Дети разбитого зеркала. На восток (Жуковского) - страница 74

Фран завораживала тайна, скрытая в складе ума, так несходного с собственным. В этом угадывался некий вызов, на который ей было чем ответить, но не сейчас, нет. Только этого не хватало. Прав был слепой мошенник, когда говорил, что рано ей изучать его искусство.

Слепой мошенник, бессмертный дух, Ангел отрад и страданий любви. Почему именно он взялся быть её проводником по дорогам судьбы? Безглазым и беспощадным проводником. Куда он ведёт её? Кто ждёт её в конце пути?

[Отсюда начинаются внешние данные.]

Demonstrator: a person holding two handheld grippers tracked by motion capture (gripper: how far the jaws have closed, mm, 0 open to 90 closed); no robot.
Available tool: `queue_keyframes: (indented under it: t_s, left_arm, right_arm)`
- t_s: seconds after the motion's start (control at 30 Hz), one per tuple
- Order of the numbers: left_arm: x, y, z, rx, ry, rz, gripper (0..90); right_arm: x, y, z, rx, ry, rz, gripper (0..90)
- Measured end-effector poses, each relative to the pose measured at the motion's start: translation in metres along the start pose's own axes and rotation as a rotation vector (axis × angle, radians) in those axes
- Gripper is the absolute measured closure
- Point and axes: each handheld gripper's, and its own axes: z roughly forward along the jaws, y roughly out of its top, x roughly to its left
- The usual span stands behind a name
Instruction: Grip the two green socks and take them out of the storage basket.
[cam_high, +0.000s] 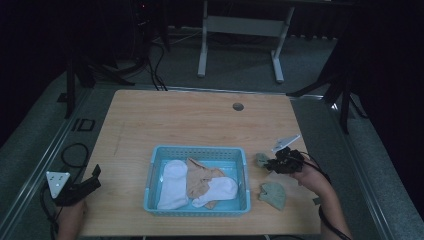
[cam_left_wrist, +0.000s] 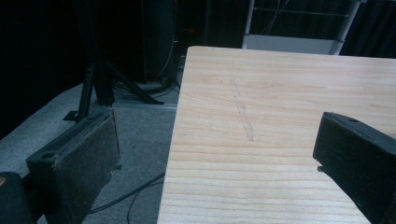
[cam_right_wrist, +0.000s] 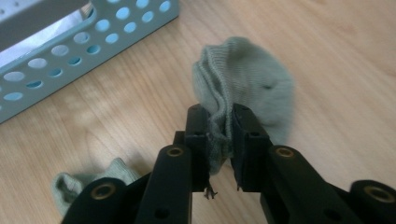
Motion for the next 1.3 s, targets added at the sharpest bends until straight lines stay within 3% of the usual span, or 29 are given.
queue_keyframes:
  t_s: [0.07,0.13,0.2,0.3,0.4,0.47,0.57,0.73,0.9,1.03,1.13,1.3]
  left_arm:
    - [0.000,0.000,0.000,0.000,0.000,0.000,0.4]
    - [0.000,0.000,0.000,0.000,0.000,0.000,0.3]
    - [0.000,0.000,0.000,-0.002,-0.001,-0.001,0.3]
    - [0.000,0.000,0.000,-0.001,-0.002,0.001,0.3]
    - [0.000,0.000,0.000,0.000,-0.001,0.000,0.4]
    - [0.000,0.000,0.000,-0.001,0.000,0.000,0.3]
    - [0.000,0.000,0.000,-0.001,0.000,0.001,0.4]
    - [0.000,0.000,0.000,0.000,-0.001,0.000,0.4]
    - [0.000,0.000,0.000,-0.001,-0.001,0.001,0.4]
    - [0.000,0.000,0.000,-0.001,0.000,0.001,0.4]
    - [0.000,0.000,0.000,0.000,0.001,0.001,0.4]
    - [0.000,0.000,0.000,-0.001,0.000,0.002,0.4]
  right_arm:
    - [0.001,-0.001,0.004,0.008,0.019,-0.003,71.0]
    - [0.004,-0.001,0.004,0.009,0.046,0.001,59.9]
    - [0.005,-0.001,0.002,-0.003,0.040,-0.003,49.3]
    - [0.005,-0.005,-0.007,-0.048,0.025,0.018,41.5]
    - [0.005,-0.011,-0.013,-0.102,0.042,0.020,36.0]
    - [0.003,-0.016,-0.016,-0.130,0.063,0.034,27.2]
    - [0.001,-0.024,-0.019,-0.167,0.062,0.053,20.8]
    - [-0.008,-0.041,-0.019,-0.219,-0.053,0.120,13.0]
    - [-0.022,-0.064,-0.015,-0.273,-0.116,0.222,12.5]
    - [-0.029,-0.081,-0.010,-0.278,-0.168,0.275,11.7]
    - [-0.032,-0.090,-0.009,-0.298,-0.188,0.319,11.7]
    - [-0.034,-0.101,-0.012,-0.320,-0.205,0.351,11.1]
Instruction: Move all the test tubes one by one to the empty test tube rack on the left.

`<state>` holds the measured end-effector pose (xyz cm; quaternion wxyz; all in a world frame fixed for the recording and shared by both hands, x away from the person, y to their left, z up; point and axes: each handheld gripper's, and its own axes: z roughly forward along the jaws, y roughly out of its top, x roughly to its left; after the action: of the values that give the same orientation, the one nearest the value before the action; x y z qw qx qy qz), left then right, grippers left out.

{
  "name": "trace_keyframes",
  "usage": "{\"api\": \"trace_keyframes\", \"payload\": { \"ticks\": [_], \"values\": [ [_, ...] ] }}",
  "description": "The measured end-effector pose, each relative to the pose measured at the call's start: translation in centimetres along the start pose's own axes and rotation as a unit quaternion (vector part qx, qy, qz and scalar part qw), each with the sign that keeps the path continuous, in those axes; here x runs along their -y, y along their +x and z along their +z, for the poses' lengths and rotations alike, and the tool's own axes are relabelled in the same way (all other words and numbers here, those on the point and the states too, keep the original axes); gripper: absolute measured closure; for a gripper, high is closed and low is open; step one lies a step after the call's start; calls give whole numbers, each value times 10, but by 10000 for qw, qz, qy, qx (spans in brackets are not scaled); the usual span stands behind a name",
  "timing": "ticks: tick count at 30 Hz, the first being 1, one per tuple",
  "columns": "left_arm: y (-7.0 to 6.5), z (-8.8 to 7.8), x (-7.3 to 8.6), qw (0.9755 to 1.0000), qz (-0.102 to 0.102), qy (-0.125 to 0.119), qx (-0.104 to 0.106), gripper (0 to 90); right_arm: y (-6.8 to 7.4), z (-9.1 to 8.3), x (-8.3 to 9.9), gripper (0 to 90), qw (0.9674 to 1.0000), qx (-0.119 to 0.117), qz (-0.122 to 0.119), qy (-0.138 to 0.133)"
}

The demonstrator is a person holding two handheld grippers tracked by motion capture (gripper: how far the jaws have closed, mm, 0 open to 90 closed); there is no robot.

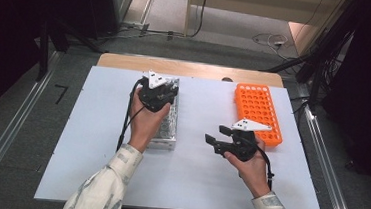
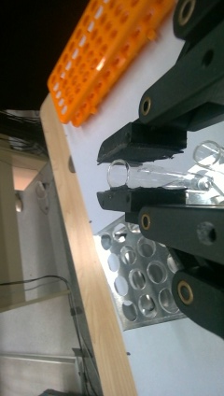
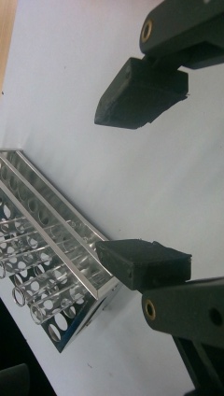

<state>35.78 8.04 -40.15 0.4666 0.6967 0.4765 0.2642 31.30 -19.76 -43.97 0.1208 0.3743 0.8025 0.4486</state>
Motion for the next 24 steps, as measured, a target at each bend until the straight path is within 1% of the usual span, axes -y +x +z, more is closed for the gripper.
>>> {"api": "trace_keyframes", "payload": {
  "ticks": [5,7,11,14,17,19,24],
  "values": [
    [-2,7,9,9997,34,242,-19,764,-1,0,0,319,10000,8,-1,-12],
    [-2,10,12,9992,54,397,-51,764,-1,0,0,319,10000,9,-8,-9],
    [-2,14,17,9983,51,571,-45,762,0,0,1,319,10000,14,-3,15],
    [-2,14,17,9984,13,563,-28,752,0,1,1,319,10000,11,-13,22],
    [-2,13,17,9984,-35,559,5,696,0,1,1,318,10000,8,-11,17],
    [-1,12,16,9985,-50,537,17,688,0,1,1,317,10000,6,-3,10],
    [1,7,14,9988,-209,422,116,644,-1,1,2,316,10000,0,-4,16]
  ]
}}
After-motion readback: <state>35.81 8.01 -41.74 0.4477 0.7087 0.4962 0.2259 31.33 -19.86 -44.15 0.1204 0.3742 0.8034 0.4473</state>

А ведь ответ на последний вопрос достаточно очевиден, если оставить самообман и прислушаться к мнению старших. Багряноглавый и багрянородный, тонкий юноша в клубящемся плаще, очерченный красной тушью умелой рукой рисовальщика из Оренхеладских скрипториев… Рдяный Царь, явившийся ей в видении над раскрытой книгой Пророчеств в домике священника на далёком берегу Южного Моря. И во сне, приснившемся там же, разве не её душа стремилась, как к высшему благу, предстать пред лицом его в гордой и славной столице?

А, в самом деле, её ли душа? Фран показалось тогда, что во сне их было двое. Она и её загадочный двойник, две одинаковые карты в руках слепого жулика, — простой ли случайностью будет, кому из них выпадет стать возлюбленным другом царственного духовидца, его чудовищем, его ключом к Воротам Мрака?

Не к этой ли любви готовится её душа, не она ли одна сможет зажечь её сердце? Или напротив, сердце её создано для войны и ненависти, а пленительный образ являет предназначенного ей врага, битва с которым окажется слаще любовной?

Обычно Фран избегала подобного рода искусительных размышлений, но на этот раз спохватилась слишком поздно — мысль уже попала в ловушку, и сознание медленно погружалось в бесконечное остановившееся мгновение транса.

…Она увидела его сразу: тонкие красные пряди прилипли к белому лбу. Страдальческий излом бровей выдавал душевное напряжение, которого требовал неведомый ритуал. Он что-то бросал в дымящуюся чашу треножника, и тьма за его спиной шевелилась и вспучивалась оскаленными звериными харями и алчно протянутыми когтистыми лапами. Он не замечал окружавших его бесчинств, в чём-то настойчиво убеждая рой золотистых искр, поднимавшихся вместе со струями дыма.

Фран не понимала языка, слова которого звучали в проникновенном быстром шёпоте, но чувствовала, что голос приобретает над ней власть, возрастающую с каждым мгновением. И вот прекрасное и страшное лицо совсем рядом, и в каждом его зрачке, удвоенное, пляшет жертвенное пламя, и эти зрачки, без сомнения, направлены точно на Фран. Она чувствует на себе этот зовущий взгляд через тьму и бесчисленные пространства. И понимает изумлённо, что почти готова ему повиноваться, отдаться на милость заклинающей её воле, воплотить предначертанную ей судьбу.